In simili occasioni,
le lane vergini e i cashmere, le sete e le vigogne fingono indifferenza verso i
propri simili, quasi non riconoscendosi o non nutrendo, nelle viscere, un senso
profondo di stima e di riconoscenza gli uni verso gli altri.
A ben guardare,
tuttavia, le paure e gli scrupoli celati in quei loro movimenti, più o meno
impacciati, più o meno tronfi, sono solo fisime personali, prive di qualsiasi
legame con la realtà: nessuna maglietta che riveli pance e nessuna giacchina
che scopra schiene pare curarsi di loro, del diverso da sé.
Eppure, questi
cardigan e questi completi, questi stivali e queste galosce non sanno darsi
pace, al pensiero di sfidare costantemente l’opinione comune e così, nel
silenzio e nel segreto dei propri armadi e dei propri cassetti, si concentrano
per strappare la natura all’idillio perenne verso la città, intimandole un po’

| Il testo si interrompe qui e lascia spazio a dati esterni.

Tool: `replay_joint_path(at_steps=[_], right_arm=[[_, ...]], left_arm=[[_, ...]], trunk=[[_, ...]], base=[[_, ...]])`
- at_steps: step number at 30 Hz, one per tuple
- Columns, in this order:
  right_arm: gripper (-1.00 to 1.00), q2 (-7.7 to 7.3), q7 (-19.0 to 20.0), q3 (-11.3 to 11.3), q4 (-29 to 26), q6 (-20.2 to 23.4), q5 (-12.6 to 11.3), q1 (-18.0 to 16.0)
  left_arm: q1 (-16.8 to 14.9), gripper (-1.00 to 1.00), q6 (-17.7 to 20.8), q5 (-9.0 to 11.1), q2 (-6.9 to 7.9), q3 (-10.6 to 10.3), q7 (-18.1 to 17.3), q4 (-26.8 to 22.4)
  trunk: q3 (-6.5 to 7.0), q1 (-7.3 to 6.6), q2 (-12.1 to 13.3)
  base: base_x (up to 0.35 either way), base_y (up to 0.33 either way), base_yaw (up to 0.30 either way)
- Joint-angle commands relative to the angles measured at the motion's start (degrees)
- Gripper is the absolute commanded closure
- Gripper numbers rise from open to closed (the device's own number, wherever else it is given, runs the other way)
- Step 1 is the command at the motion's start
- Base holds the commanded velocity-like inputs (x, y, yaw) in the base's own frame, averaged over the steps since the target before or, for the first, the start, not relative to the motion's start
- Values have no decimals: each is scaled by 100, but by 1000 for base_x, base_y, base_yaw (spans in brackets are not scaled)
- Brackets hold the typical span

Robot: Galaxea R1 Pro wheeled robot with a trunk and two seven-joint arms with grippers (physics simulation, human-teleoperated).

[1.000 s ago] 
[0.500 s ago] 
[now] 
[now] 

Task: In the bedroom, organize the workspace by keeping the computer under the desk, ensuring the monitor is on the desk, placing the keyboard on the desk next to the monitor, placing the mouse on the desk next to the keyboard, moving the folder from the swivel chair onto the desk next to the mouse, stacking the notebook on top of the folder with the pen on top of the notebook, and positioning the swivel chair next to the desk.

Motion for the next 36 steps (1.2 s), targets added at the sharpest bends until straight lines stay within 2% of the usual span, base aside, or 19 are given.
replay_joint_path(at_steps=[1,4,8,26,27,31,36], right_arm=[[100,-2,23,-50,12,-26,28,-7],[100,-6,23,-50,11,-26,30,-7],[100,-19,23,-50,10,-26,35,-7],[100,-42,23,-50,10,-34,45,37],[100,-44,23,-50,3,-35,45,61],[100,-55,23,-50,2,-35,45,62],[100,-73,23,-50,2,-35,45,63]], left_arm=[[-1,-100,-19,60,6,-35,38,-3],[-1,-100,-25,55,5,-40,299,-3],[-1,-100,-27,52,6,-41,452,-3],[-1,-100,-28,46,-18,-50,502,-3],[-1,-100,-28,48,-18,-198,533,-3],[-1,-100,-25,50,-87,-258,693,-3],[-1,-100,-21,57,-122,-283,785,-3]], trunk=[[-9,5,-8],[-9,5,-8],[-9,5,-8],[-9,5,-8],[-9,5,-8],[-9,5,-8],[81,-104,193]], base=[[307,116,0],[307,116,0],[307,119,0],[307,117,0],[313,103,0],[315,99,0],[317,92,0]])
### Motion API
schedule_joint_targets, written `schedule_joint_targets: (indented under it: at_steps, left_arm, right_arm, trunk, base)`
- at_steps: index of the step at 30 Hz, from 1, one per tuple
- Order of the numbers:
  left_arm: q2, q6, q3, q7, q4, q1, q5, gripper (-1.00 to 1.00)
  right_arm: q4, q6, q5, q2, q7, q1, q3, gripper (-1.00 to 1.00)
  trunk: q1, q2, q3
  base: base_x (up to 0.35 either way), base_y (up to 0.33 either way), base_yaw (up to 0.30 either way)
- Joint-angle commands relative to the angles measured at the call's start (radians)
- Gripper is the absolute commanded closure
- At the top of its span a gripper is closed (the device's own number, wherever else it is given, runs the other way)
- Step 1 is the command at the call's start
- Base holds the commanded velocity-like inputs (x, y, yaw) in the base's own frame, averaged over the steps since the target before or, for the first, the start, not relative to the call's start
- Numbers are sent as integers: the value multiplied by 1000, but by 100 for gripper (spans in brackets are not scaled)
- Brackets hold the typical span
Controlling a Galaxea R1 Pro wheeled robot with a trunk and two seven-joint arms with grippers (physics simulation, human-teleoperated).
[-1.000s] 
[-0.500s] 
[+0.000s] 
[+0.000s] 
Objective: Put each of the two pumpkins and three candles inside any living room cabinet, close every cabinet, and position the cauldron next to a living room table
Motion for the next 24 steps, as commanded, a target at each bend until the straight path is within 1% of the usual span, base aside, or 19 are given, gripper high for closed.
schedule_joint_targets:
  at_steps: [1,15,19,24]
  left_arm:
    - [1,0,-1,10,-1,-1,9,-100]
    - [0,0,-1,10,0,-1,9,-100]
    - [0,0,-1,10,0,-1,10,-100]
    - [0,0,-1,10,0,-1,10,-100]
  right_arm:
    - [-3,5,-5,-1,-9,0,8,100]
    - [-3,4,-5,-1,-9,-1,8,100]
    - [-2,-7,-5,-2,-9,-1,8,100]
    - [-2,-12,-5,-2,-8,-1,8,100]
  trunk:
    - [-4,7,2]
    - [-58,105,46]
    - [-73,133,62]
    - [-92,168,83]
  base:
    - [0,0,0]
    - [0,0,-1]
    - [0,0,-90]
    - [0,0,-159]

di pioggia e qualche linea di freddo.
L’impresa, seppur
comprensibile dal punto di vista dei frustrati indumenti invernali, si sa, è
cosa ardua da vincere, quando il sole comanda imperioso sulla terra di
California resistendo ai richiami espliciti degli agenti atmosferici, che, al
contrario, gradirebbero una qualche, legittima, alternanza.
Alla lunga, nondimeno
e com’è giusto che sia, anche l’astro bizzoso è costretto a cedere,
parzialmente: le vetrine, con un inconfessato sospiro di sollievo, si tingono perciò
di capi irsuti e di scarpe chiuse, di tonalità cupe e di tessuti pesanti,
relegando in fondo al negozio il cotone e il lino, le stampe variopinte e i
sandali sfacciati.
È il momento
dell’alpaca e dei filati Merinos, che, infine, si godono qualche secondo di
meritato trionfo e celebrità. Orgogliosi sfilano sui manichini, arresisi al
loro calore eccessivo, vanitosi ammiccano alla strada e ai suoi passanti: sentono
il tempo, meteorologico e astronomico, al proprio fianco, clemente e paterno.
Ma nell’aria è
presente il germe dell’alta pressione; in un soffio si palesa il genio dell’estate: e basta
un nonnulla, un grado in più sul barometro, per precipitare nuovamente colletti
e palandrane, piumini e scarponi nella sconsolante quotidianità costiera, fatta
di tepore e di cieli azzurri, di palme e di belle stagioni.